Monday, December 7, 2009

Overview of 13th Century Italian Art

Pre-Renaissance Italian artists were gripped by Byzantine techniques and styles, which didn't provide much elbow for for artists to go about as they pleased. Wealthy patrons decided on most of what went on in paintings. Art was more of a trade, one had to be an apprentice, and taught by an elder. And even then little actual creative work was done by the apprentices themselves.

"In painting a formula was devised for each holy image; painters carefully avoided any attempt at illusion in space, usually placing their subject against a simple gold background." It seemed as though Byzantine Artists were afraid to do anything but mimic their predecessor's works. "However, the fact that they did so was to have a profound effect on the West because throughout the Middle Ages they kept alive certain principles of classical art which were to inspire the Italian Renaissance." It is now safe to assume that after a while, Byzantine Art was getting a little bit dull, but before the actual Renaissance took place a number of artists "began to see beyond the conventions of Byzantine Style." These artists include Cimabue (c. 1240 - 1302), Duccio Di Buoninsegna (c. 1255 - 1319), Giotto (c. 1276 - 1337) and two father and son sculptors from Pisa -Nicola Pisano (c. 1220 - 1284) and his son Giovanni (c. 1245 - 1314).

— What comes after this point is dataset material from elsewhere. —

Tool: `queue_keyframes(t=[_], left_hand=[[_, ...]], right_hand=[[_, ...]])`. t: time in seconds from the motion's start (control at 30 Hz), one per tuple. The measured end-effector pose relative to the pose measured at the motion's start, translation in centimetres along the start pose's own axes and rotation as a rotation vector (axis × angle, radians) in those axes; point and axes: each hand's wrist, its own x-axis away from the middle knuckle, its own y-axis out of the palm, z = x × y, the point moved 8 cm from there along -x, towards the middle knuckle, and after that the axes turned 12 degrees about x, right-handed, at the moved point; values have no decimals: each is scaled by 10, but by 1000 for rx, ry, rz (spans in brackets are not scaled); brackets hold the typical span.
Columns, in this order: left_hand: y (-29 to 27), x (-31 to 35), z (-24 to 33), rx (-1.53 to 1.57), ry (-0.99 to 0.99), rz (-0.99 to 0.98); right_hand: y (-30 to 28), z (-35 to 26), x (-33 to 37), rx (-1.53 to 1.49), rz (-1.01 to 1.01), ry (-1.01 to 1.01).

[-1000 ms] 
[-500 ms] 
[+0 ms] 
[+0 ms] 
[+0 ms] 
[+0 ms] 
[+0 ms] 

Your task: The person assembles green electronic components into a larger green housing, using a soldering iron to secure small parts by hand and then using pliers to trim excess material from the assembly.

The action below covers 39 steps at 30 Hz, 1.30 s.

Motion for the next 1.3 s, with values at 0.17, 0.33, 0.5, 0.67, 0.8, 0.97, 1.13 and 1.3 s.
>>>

A simple timeline: Cimabue, born Cenni di Peppo in Florence, was the teacher of Giotto, who is generally considered to be the father of Renaissance Painting.
Cimabue was not known to drift away from the strict rules governing the byzantine style of the time, but did have a profound effect in the art world. Cimabue's paintings still included much iconography, which could be defined as the standard symbolic meaning of certain pictorial subject matter. Take a look at the "Crucifix" painted in 1275, Cimabue "brought a much greater degree of physical accuracy to the accepted byzantine formula of representing christ upon the cross."

Giorgio Vasari, sixteenth century painter, architect, and art historian wrote that one day as Cimabue was walking about the Tuscany hillside, he came upon a boy who painted on stones and slate, filled with sketches of his fathers farm animals, this boy was Giotto, the father of renaissance painting.

Looking at the "Ognissanti Madonna", painted sometime between 1310 and 1316, one can see the "weight" of Madonna on her throne, all the figures take up space and come to life. Giotto was said to have looked toward nature for direction and inspiration. Giotto brought to the table a kind of natural inclination towards painting -his figures bursting with life being represented as three dimentional figures, the depth, warmth and calrity of them. No longer were figures dubbed icons but real images which expressed emotions. Giotto set a new standard for painting, not only in Tuscany but the world. "Giotto had singlehandedly broken the constricting tradition of painting as a kind of pictorial writing." Giotto also ushered in the new age of the famous artist. High demand for his work also made him very wealthy. In 1334, Giotto was made chief architect in Florence. Modern artists owe as much to Giotto as astronomers do to Galileo. Later, in his Florentine years Giotto dedicated his time to his very own workshop.